Hi,
I am evaluating Camunda and I will be really grateful if you could answer my questions.
We have an JSF based application with an Oracle database as backend. The application has forms, tasklist and security enabled and we would like to integrate without much changes to the existing application. Does Camunda offer the following?
Embed Camunda as a jar file into the existing application;
Get a task list and task details via an API call
When I say task details, I mean task state, approvers and actions, which are available at the current task state.
If this is possible, is there a documentation/blog post on how to embed Camunda?
Well, yes and no. The application servers listed in the supported environments are mostly relevant when using a container-managed, shared process engine. Embedded engine should be fine nevertheless.
Hi @thorben, there is one thing which I would like know. There is an application module feature with Oracle ADF framework, on which my application is based.

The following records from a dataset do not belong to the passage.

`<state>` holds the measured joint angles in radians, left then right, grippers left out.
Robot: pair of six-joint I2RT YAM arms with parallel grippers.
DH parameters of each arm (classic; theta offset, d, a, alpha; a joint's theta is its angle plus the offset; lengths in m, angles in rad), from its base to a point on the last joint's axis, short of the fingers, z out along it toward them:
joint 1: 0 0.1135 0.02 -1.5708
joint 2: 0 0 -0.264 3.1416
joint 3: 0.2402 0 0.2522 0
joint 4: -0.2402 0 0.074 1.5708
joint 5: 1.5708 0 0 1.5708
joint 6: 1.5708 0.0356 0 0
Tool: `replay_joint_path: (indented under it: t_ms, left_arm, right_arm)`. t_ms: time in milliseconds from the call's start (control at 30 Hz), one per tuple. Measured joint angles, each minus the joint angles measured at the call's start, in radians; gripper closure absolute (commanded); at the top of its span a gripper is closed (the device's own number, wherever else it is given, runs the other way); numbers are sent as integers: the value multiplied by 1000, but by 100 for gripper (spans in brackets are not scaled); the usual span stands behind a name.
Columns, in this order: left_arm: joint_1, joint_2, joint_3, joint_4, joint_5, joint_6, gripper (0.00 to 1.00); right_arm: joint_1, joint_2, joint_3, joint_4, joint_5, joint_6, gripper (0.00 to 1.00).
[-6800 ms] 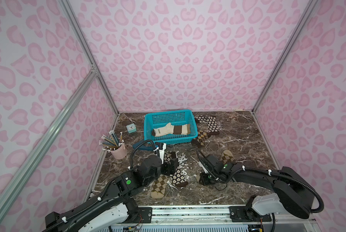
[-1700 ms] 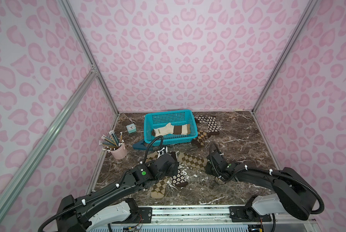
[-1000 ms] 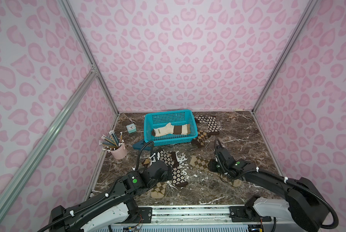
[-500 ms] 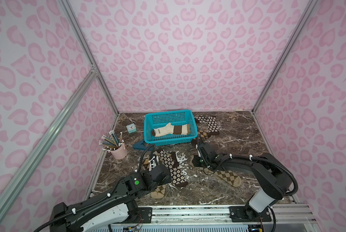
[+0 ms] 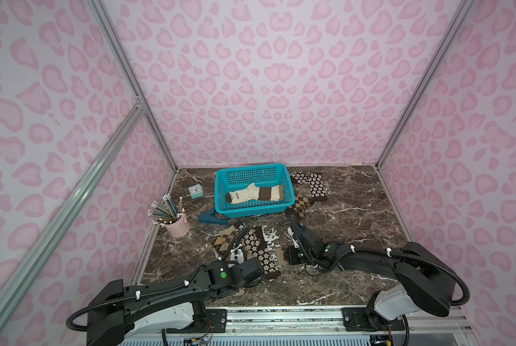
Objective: Place the socks together as a pair
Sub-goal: Flatten out the sock at the center of the board, then pick up the sock.
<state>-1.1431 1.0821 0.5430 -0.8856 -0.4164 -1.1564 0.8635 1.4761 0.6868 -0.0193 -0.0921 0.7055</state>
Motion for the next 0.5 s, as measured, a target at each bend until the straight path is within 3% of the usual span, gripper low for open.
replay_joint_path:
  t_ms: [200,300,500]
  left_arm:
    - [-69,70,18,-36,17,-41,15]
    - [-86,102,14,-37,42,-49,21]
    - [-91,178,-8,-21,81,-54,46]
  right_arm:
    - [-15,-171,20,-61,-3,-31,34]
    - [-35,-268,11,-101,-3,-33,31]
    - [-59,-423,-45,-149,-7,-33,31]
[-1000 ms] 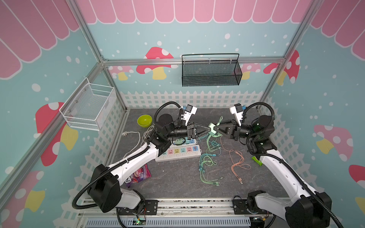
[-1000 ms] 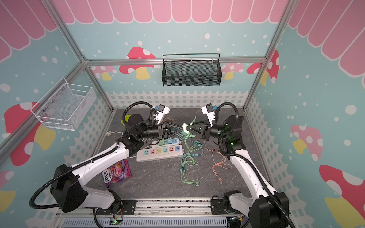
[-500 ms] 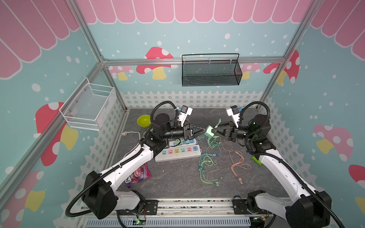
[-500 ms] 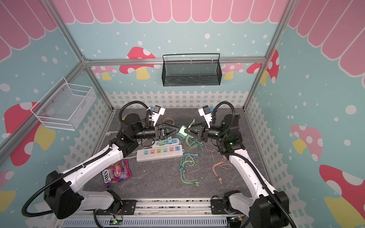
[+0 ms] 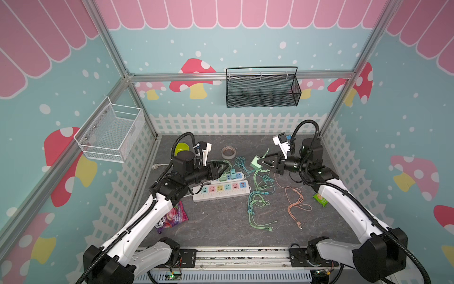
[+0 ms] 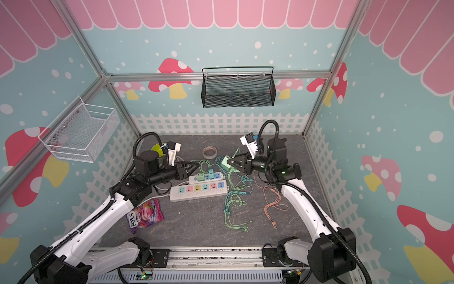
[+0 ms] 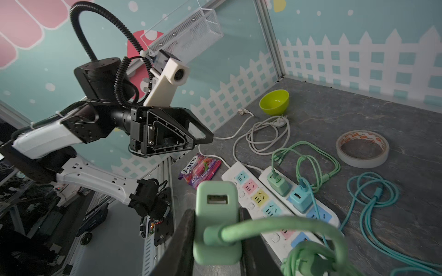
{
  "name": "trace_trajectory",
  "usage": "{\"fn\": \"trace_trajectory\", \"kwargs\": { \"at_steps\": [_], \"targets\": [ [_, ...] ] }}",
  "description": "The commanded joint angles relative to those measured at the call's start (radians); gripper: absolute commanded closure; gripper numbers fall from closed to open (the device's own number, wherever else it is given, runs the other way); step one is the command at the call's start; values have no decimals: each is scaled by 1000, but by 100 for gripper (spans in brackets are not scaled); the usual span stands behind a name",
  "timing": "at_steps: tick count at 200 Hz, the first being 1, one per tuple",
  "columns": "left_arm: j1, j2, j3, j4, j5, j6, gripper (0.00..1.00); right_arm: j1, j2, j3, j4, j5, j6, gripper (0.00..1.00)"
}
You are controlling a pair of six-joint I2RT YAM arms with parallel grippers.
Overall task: Insert plugs into power strip
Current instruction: Pick up the plug from the middle-right of the table, then shake the plug.
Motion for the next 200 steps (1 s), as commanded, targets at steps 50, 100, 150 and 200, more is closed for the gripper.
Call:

Basically it means that when the load is increased, the framework start additional instances of the application module.
The BPM process is initialized in the application module impl class and I am afraid, that when pooling occurs I might have several instances of engine created, unless there is some kind restriction (singleton pattern) built in into the initiation classes. The question is, is there such a restriction? How can we ensure that the only one engine instance is created per application?
Yeah, but if I would like to use java api to communicate with the embedded engine, then how I make sure that I am talking to the right engine from the transaction perspective. And having multiple engines running does not seem to be right
Every API interaction is its own transaction, so that should be fine.
A plain engine object is rather lightweight. Having one job executor per such engine may be not, because for an embedded engine this creates one job acquisition thread and execution thread pool per job executor. Maybe you can configure those engines with deactivated job executor and then have one dedicated engine with activated job executor that is not managed by Oracle. I have no idead if that makes sense in your scenario, though.